Il ministro degli Esteri della Slovenia, Anže Logar, e l'omologo croato, Gordan Grlić Radman, hanno avuto oggi un incontro a Lubiana in cui hanno sottolineato la necessità di risposte comuni contro la pandemia

Il confine croato-sloveno di Castelvenere, in Istria.
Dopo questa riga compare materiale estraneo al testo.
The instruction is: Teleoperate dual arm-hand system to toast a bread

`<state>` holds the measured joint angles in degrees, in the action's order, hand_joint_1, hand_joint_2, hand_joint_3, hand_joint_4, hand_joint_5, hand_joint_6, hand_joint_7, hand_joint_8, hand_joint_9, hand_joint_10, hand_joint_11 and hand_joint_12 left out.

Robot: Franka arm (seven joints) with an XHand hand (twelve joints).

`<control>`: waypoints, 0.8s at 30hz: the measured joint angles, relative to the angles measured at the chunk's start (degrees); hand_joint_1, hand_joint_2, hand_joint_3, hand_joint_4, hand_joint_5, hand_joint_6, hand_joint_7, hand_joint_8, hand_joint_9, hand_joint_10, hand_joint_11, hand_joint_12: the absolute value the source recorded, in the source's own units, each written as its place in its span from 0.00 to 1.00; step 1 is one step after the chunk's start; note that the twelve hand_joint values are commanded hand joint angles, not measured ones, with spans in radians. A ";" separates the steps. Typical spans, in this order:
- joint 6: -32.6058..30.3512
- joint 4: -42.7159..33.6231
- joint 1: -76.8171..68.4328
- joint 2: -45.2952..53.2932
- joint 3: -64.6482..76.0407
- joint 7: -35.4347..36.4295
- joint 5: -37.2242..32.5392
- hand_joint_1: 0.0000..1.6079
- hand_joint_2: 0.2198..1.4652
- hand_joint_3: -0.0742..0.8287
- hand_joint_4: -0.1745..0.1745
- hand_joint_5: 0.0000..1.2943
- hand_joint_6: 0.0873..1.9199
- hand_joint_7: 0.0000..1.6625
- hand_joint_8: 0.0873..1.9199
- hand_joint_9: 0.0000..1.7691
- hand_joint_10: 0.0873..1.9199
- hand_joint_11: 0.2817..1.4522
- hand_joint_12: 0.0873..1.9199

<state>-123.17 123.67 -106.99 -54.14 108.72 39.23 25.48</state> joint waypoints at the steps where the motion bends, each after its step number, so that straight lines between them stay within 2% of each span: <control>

Foto: Srecko Niketic/PIXSELL

Il ministro degli Esteri della Slovenia, Anže Logar, e l’omologo croato, Gordan Grlić Radman, hanno avuto oggi un incontro a Lubiana in cui hanno sottolineato la necessità di risposte comuni contro la pandemia da Sars-Cov 2.
Stando alla stampa slovena, Logar ha espresso soddisfazione per il fatto che la curva dei contagi stia scendendo in tutte le regioni della Slovenia. “Penso che la Croazia e la Slovenia debbano continuare a lavorare a stretto contatto e adottare misure coordinate per limitare la diffusione del virus tra i due Paesi”. Il ministro croato Grlić Radman invece, ha rimarcato che il quadro epidemiologico sulla costa adriatica è migliore rispetto alle aree dell’interno in Croazia. I due ministri hanno poi confermato che nessuno dei due Paesi ha intenzione di introdurre al momento nuove misure restrittive presso i rispettivi confini. “Come sapete, la Slovenia ha una procedura molto rigida per determinare quale regime applicare alle frontiere. Tutto dipende dallo sviluppo del quadro epidemiologico”, ha detto Logar ai giornalisti.
Il capo della diplomazia slovena ha smentito anche la notizia secondo la quale Lubiana starebbe pensando di chiudere i confini con la Croazia a metà agosto per non permettere l’importazione del virus da parte delle persone che hanno trascorso le vacanze nella vicina Repubblica in vista dell’inizio dell’anno scolastico a settembre.